What’s confusing here is that these endorsements—and more relevantly, these trials—were conducted prior to the new approvals in the first-line setting. So, we have discussed now that we have cabozantinib and ipilimumab/nivolumab as considerations in the first-line therapy. We have no data and no expert recommendations to guide for any of these second-line regimens in patients who have received one of these two in the first-line setting. Now, nonetheless, we can use the second-line data for decision making. We can think about how these kinase inhibitors are different. So, the different TKIs that are out there all inhibit VEGFR-2 as their principal target. Additionally, they have other targets, at least some of them do. Axitinib, which has been on the market the longest, is a very pure VEGF receptor-2 kinase inhibitor. It’s kind of like a sniper gun that goes very potently and very selectively after VEGFR-2.

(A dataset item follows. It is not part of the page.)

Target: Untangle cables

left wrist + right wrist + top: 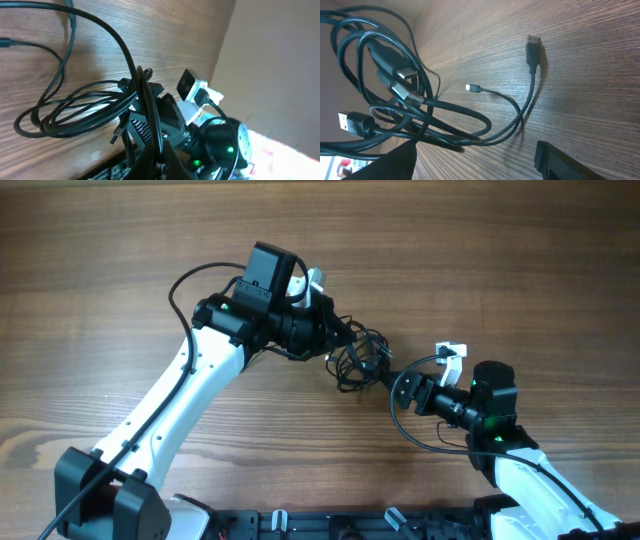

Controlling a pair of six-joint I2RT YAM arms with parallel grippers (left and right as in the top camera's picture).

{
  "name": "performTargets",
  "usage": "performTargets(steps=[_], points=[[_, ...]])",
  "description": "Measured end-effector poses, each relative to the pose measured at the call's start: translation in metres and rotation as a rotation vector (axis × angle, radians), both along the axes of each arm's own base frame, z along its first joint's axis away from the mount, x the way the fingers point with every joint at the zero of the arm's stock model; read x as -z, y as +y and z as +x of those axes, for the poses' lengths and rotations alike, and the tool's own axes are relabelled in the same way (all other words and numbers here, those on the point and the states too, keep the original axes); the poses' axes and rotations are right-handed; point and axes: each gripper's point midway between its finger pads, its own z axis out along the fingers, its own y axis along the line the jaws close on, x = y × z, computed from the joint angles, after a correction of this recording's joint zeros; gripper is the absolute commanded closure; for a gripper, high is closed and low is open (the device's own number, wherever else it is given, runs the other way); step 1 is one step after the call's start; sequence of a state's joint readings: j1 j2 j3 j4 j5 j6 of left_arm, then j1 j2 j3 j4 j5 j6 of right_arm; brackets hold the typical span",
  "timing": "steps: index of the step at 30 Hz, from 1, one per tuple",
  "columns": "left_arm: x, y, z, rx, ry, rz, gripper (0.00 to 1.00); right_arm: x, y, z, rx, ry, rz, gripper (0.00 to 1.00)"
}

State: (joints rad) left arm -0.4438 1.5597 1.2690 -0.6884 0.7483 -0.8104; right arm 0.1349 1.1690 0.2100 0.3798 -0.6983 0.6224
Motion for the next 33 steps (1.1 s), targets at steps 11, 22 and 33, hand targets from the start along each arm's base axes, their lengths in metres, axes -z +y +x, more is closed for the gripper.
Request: performTargets(steps=[11, 22, 33], points=[[0.009, 0.009, 0.011, -0.249, 0.196, 0.042, 0.96, 0.0, 0.0, 0.0, 0.0, 0.001, 0.0, 0.22], [0.011, 0.007, 0.01, -0.418, 0.391, 0.023, 0.96, 0.0, 0.0, 0.0, 0.002, 0.001, -0.002, 0.33], [0.008, -0.014, -0.012, -0.354, 0.436, 0.018, 0.96, 0.01, -0.022, 0.017, 0.2, 0.069, -0.024, 0.96]])
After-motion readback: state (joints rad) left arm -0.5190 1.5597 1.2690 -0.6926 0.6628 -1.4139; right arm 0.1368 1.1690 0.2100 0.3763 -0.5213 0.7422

Cabozantinib, which we’ve talked about quite a bit now, in addition to VEGFR-2, inhibits 2 relevant kinases, AXL and MET, both of which have been shown to mediate angiogenesis and VEGF-independent ways. So, the rationale here is that cancer cells, once they become independent of VEGF signaling, need to find other ways to build neovasculature. And it has been shown in preclinical models but also based on patient samples that kinase inhibitor pretreated tumors upregulate AXL and MET as mechanisms of resistance. So, cabozantinib has exploited these as targets, and based on the randomized METEOR study, it was much more efficacious than the mTOR inhibitor, everolimus, in TKI-pretreated patients.

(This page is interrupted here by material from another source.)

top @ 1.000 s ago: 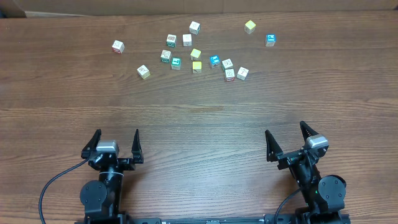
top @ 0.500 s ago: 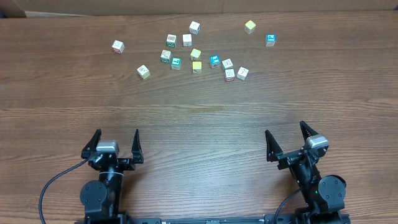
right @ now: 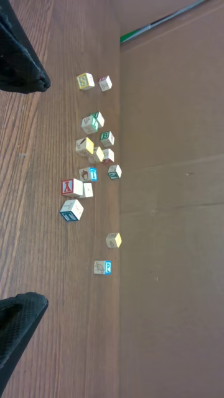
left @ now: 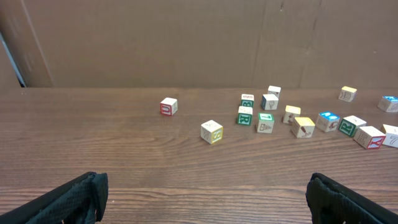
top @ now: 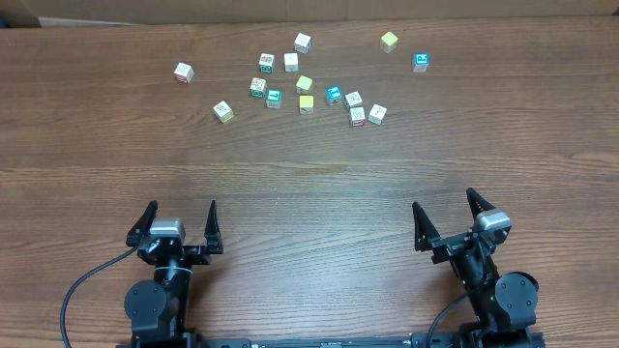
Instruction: Form a circle
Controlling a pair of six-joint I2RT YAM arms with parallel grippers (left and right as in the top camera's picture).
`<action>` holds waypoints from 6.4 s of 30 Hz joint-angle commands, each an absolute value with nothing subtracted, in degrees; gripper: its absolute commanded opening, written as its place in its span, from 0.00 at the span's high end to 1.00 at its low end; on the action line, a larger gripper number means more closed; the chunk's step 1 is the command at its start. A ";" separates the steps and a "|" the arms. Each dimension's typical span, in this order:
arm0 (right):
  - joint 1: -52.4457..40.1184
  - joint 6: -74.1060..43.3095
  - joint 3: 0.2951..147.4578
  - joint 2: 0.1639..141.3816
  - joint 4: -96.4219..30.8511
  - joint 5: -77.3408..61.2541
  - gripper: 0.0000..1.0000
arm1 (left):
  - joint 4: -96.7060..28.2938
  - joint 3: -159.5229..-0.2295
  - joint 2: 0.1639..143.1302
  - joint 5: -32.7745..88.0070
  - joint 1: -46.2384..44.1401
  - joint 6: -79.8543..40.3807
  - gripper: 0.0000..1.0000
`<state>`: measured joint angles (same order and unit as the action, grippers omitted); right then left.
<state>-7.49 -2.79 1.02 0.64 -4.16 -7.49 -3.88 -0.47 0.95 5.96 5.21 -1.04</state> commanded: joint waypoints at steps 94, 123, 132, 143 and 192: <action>-7.20 -2.50 0.45 0.19 -4.01 -7.38 0.00 | -4.05 -0.27 0.27 5.39 4.82 0.25 0.00; -7.20 -2.50 0.45 0.16 -4.01 -7.38 0.00 | -4.05 -0.27 0.25 5.39 4.82 0.25 0.00; -7.20 -2.50 0.45 0.16 -4.03 -7.38 0.00 | -4.05 -0.27 0.27 5.39 4.82 0.23 0.00; -7.20 -2.50 0.45 0.16 -4.03 -7.38 0.00 | -2.90 -0.27 0.27 5.39 4.82 0.25 0.00; -7.20 -2.50 0.45 0.16 -4.03 -7.38 0.00 | -56.90 -126.10 80.71 21.28 4.86 4.32 0.01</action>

Lenvatinib, which is FDA approved in combination with everolimus, in addition to VEGF receptor-2, blocks fibroblast growth factor receptor, so FGFR-1 through FGFR-4. Again, FGFR signaling is thought to mediate angiogenesis, independent of VEGF. As I mentioned, it has been approved in the combination with the mTOR inhibitor, everolimus, and it’s the only targeted combination that is currently on the market. When we think about these 4 options that are supported by the NCCN and that all have randomized data that led to their approval, it’s important to note that none of these 4 have been compared with one another. So, they have all been compared to older standards. Axitinib was superior to sorafenib, and the 3 other regimens that we’ve talked about were all superior to everolimus. But none of the 4 have been compared with one another.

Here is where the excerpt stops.